We are currently looking for a Senior Software Engineer to be a part of the Site Reliability Engineering (SRE) team in Atlanta, GA. The SRE team is an innovative team devoted to providing a Docker-based Platform as a Service and assisting a growing number of teams with infrastructure as code questions and needs across a large AWS-focused portfolio.
Atlanta, GA
Hybrid – 2 days in the office
Local candidates only
USC or GC only
Contract to hire
Top 5 Must Haves: Terraform, AWS, Bash scripting, Linux troubleshooting, GitHub Actions, PaaS
About the Position
As a member of the SRE team, you will work with development teams to help create deployment pipelines and infrastructure for a growing landscape of microservices across 50+ AWS accounts. The platform the SRE team has built and supports continues to evolve to expand a growing number of AWS services, allowing the dev teams we work with to focus on building Docker containers, largely in .NET). As we continue to evolve, we are also working to remove the last of our on-prem presence and supporting refactoring and improvements to the Company's logistics availability and resiliency. We are looking for engineers who are passionate about infrastructure as code, especially Terraform, and continuous deployment to build scalable and highly reliable applications.

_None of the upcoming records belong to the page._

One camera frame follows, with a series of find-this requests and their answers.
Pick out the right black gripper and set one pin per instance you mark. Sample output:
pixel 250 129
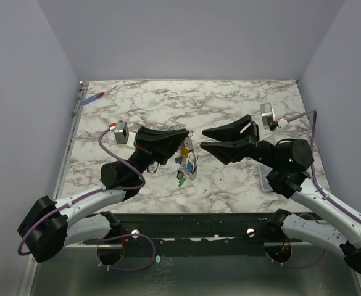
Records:
pixel 255 139

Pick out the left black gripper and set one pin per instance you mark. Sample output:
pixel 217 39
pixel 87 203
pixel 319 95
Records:
pixel 161 144

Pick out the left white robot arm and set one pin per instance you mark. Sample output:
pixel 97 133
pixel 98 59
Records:
pixel 50 225

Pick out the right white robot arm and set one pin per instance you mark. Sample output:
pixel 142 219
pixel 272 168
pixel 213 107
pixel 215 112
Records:
pixel 289 162

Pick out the yellow key tag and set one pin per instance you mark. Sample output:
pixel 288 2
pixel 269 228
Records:
pixel 184 152

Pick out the black tag key bottom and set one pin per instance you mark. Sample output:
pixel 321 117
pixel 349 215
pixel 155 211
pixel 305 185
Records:
pixel 179 175

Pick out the green key tag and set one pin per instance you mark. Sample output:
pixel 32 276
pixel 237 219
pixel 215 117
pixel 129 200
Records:
pixel 181 182

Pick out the clear plastic screw box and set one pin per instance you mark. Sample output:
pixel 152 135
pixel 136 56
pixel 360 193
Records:
pixel 263 173

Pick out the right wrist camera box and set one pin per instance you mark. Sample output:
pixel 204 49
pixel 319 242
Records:
pixel 269 119

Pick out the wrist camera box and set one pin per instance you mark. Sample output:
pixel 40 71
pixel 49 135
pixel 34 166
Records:
pixel 269 119
pixel 122 135

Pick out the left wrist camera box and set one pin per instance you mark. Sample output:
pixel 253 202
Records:
pixel 122 135

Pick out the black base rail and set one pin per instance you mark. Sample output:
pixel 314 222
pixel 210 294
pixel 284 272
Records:
pixel 195 235

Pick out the blue handled screwdriver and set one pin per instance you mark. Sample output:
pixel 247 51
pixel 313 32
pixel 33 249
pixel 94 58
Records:
pixel 97 96

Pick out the left aluminium side rail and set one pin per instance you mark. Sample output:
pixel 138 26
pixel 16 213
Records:
pixel 75 116

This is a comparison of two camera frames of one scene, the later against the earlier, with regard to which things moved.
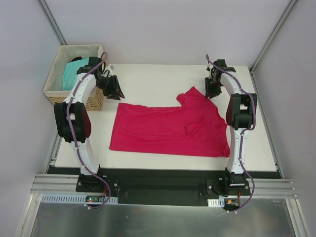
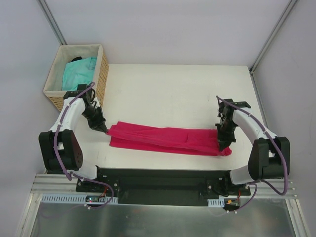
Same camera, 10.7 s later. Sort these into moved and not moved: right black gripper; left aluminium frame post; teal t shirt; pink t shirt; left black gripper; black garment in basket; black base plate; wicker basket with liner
Moved: left black gripper; pink t shirt; right black gripper
Not moved: teal t shirt; black base plate; black garment in basket; left aluminium frame post; wicker basket with liner
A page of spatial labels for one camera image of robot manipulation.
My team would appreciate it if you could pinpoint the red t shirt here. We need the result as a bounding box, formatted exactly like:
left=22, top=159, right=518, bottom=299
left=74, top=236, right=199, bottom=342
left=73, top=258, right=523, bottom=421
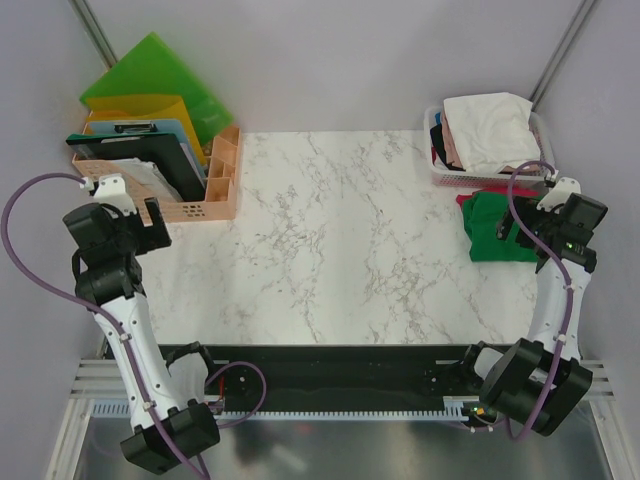
left=456, top=186, right=539, bottom=207

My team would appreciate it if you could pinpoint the green t shirt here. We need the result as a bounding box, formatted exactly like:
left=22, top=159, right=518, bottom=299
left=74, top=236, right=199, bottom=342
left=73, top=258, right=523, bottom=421
left=460, top=193, right=536, bottom=263

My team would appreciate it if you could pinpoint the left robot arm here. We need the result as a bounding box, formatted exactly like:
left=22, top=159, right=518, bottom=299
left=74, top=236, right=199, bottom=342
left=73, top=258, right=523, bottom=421
left=63, top=198, right=220, bottom=475

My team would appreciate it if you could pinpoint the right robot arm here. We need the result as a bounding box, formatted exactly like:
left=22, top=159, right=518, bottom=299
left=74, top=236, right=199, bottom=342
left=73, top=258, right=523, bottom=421
left=457, top=193, right=608, bottom=441

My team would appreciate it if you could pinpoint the peach file organizer basket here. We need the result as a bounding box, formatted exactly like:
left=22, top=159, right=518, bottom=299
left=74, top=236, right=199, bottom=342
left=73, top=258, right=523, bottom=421
left=71, top=124, right=243, bottom=223

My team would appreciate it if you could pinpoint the black binder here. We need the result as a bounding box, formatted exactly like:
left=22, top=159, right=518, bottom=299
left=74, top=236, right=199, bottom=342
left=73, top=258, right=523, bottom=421
left=66, top=133, right=206, bottom=201

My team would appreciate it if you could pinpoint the white t shirt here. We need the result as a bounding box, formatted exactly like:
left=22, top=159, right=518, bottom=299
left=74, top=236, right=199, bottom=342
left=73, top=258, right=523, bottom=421
left=441, top=92, right=541, bottom=174

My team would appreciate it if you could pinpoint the white laundry basket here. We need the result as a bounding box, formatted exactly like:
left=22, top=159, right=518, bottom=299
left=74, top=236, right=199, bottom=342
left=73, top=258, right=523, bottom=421
left=424, top=103, right=554, bottom=188

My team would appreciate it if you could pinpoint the pink t shirt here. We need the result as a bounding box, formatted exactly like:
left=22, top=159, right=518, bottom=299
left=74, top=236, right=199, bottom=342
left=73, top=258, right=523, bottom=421
left=438, top=117, right=540, bottom=175

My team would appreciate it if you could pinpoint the blue clipboard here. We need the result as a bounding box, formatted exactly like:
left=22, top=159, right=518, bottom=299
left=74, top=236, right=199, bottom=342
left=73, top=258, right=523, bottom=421
left=88, top=118, right=208, bottom=170

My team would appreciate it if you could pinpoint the yellow plastic folder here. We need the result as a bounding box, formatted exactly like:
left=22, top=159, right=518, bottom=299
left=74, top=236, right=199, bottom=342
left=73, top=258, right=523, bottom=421
left=87, top=94, right=206, bottom=166

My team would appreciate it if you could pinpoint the black t shirt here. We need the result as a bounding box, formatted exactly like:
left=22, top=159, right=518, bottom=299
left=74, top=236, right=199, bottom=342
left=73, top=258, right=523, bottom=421
left=430, top=124, right=446, bottom=161

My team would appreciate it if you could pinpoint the green plastic folder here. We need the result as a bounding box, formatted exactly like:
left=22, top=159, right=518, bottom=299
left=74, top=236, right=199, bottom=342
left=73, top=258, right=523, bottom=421
left=80, top=33, right=233, bottom=144

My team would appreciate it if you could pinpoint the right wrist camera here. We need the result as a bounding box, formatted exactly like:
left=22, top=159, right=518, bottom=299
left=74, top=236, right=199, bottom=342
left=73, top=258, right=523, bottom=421
left=537, top=171, right=581, bottom=212

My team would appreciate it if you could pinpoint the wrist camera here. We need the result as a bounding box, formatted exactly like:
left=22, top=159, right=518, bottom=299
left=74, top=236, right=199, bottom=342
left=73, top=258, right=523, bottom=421
left=537, top=171, right=581, bottom=212
left=82, top=174, right=138, bottom=216

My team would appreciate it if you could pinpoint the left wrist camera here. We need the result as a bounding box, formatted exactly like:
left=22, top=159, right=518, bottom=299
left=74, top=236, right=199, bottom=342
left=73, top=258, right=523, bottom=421
left=82, top=174, right=138, bottom=216

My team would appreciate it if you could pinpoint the white cable duct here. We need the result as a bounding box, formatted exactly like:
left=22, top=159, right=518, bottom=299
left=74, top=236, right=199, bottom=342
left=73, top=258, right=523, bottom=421
left=91, top=399, right=468, bottom=422

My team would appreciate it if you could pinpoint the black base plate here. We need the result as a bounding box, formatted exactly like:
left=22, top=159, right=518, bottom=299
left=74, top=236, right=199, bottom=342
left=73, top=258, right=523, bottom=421
left=201, top=344, right=482, bottom=410

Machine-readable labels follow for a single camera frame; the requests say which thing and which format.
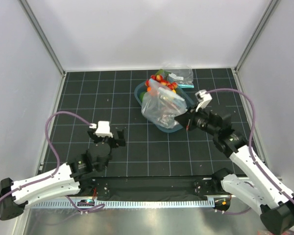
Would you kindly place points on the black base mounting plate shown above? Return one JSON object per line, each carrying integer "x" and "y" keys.
{"x": 152, "y": 189}

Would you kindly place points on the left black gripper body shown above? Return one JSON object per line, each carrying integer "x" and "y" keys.
{"x": 110, "y": 141}

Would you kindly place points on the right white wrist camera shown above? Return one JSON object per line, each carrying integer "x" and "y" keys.
{"x": 203, "y": 98}

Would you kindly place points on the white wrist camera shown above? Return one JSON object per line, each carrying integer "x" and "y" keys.
{"x": 203, "y": 98}
{"x": 101, "y": 129}

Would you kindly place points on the red cherry fruit cluster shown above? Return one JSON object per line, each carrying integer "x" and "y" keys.
{"x": 159, "y": 81}

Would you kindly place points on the clear zip top bag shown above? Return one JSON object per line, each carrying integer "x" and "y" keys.
{"x": 160, "y": 106}

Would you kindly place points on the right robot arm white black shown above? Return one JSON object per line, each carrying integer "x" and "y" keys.
{"x": 268, "y": 196}

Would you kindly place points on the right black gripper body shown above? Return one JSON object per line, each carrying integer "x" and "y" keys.
{"x": 201, "y": 120}

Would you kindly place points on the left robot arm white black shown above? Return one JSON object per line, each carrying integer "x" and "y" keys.
{"x": 71, "y": 178}

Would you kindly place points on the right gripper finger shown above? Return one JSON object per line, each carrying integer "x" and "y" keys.
{"x": 192, "y": 109}
{"x": 186, "y": 121}

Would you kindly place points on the green lime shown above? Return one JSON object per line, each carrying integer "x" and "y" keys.
{"x": 141, "y": 96}

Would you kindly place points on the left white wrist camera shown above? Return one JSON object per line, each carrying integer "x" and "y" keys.
{"x": 101, "y": 129}

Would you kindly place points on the slotted white cable duct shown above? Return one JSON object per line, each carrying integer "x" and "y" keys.
{"x": 63, "y": 203}

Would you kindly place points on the black grid mat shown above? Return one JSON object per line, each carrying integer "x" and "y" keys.
{"x": 109, "y": 96}

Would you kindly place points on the green leaf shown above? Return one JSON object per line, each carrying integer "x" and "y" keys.
{"x": 162, "y": 72}

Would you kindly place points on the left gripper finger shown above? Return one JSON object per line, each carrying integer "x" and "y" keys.
{"x": 118, "y": 137}
{"x": 93, "y": 136}

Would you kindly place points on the teal plastic tray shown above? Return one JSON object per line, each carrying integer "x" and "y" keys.
{"x": 142, "y": 88}

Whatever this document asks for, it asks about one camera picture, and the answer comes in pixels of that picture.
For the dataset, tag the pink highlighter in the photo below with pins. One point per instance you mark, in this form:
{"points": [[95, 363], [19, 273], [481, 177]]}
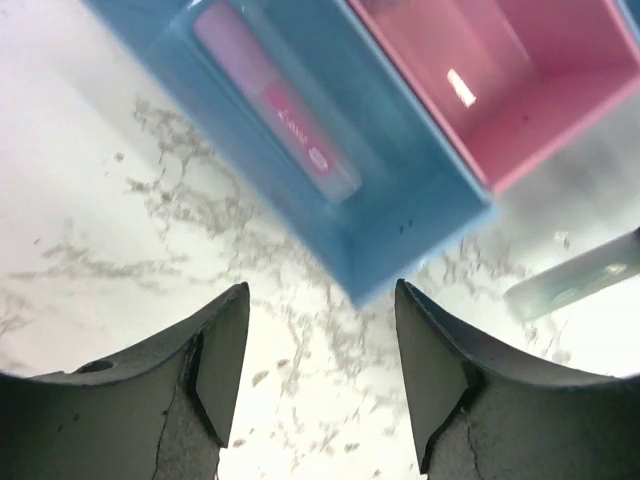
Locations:
{"points": [[239, 53]]}

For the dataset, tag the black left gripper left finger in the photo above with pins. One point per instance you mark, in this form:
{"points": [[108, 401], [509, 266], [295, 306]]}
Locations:
{"points": [[160, 409]]}

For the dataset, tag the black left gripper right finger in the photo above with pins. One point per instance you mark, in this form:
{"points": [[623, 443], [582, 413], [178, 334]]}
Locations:
{"points": [[482, 409]]}

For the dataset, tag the blue plastic bin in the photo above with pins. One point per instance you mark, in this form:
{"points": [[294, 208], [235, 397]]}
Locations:
{"points": [[417, 196]]}

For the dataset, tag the pink plastic bin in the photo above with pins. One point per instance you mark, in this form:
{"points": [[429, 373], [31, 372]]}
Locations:
{"points": [[509, 82]]}

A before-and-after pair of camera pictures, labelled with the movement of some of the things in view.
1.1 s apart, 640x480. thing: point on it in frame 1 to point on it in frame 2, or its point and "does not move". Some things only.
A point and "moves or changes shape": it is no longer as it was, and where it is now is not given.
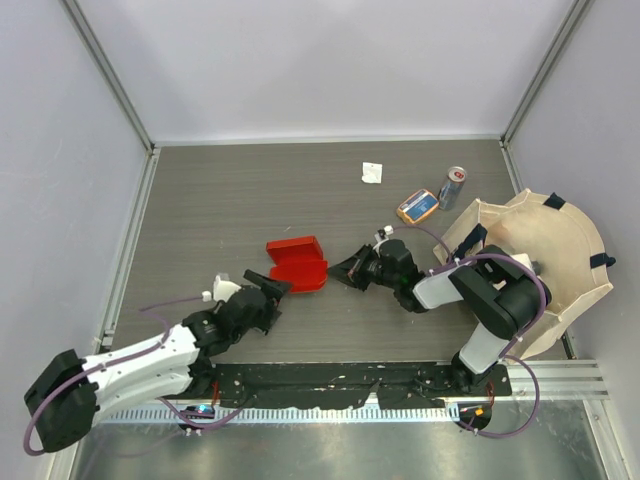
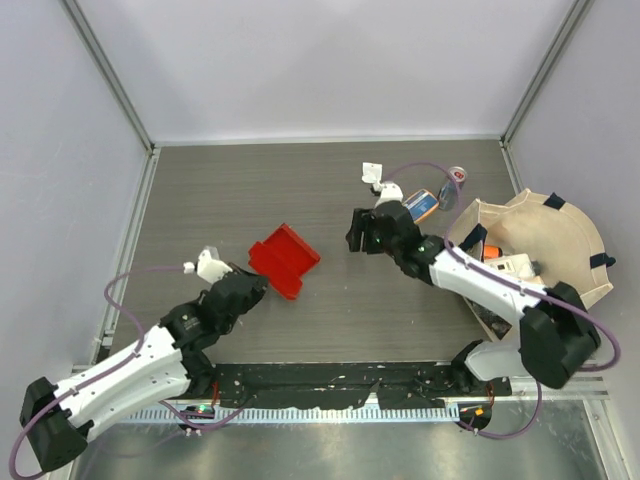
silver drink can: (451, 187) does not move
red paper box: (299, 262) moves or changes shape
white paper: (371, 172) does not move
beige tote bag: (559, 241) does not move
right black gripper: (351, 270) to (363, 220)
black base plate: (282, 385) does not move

If you love to figure out how all the pieces are put together and if automation and building tools to monitor and manage your applications sounds interesting to you, we want to talk to you.
As a Site Reliability Engineer you:
- Have a consultant's mindset - you LISTEN, and lead your customers into the goodness of SRE practices
- Have incredible communication skills -- you put the cookies where all the kids can get to them
- Are strongly averse to clicking in a UI, and only ever do so with one hand while pinching your nose with the other and grimacing
- Recognize your obligation to the team to elevate the practice of SRE to the highest standard possible
- Have an irresistible compulsion to automate EVERYTHING - testing, deploying, monitoring, etc.
- Display a strong sense of ownership for the work you produce
- Have been accused of muttering "Everything As Code" in your sleep and have a "Cattle, Not Pets" bumper sticker on your car
- Improve predictability and reliability of software releases, workflows, and operating software.
- Reduce complexity and streamline delivery by participating in the creation of and promoting the use of reusable code, tooling, systems, and solution patterns
- Are self-aware. You realize we are all growing together, and we want to help each other do exactly that -- you win when we win
Qualifications:
- Bachelors degree in a related discipline and 4+ years' experience in a related field. The right candidate could also have a different combination, such as Masters degree and 2 years' experience, P.h.D. and up to 1 year of experience; or 8 years' experience in a related field.
- Expertise in designing, analyzing, and troubleshooting large-scale distributed systems
- Ability to debug, optimize code, and automate routine tasks
- Systematic problem-solving approach, coupled with effective communication skills and a sense of drive
- Understanding of Linux operating systems and Docker containerization
- Strong experience in Terraform or another IaC language for managing infrastructure and environments at scale
- Fluent coding experience with at least one of these languages: Python, .NET, Ruby
- Experience rolling out highly available, mission-critical applications
- Experience with version control systems (Git specifically) and trunk-based branching strategies
- Experience designing, deploying, and supporting solutions in AWS
- Experience with CI/CD systems (GitHub Actions, AWS CodePipeline/CodeBuild/CodeDeploy)
- Experience with database infrastructure (RDS, Aurora, MySQL, Postgres, DynamoDB)
- Excellent written communication, problem solving, and process management skills
- Desire to work in a fast paced, evolving, growing, dynamic environment. Everyone says this, but here, it really is.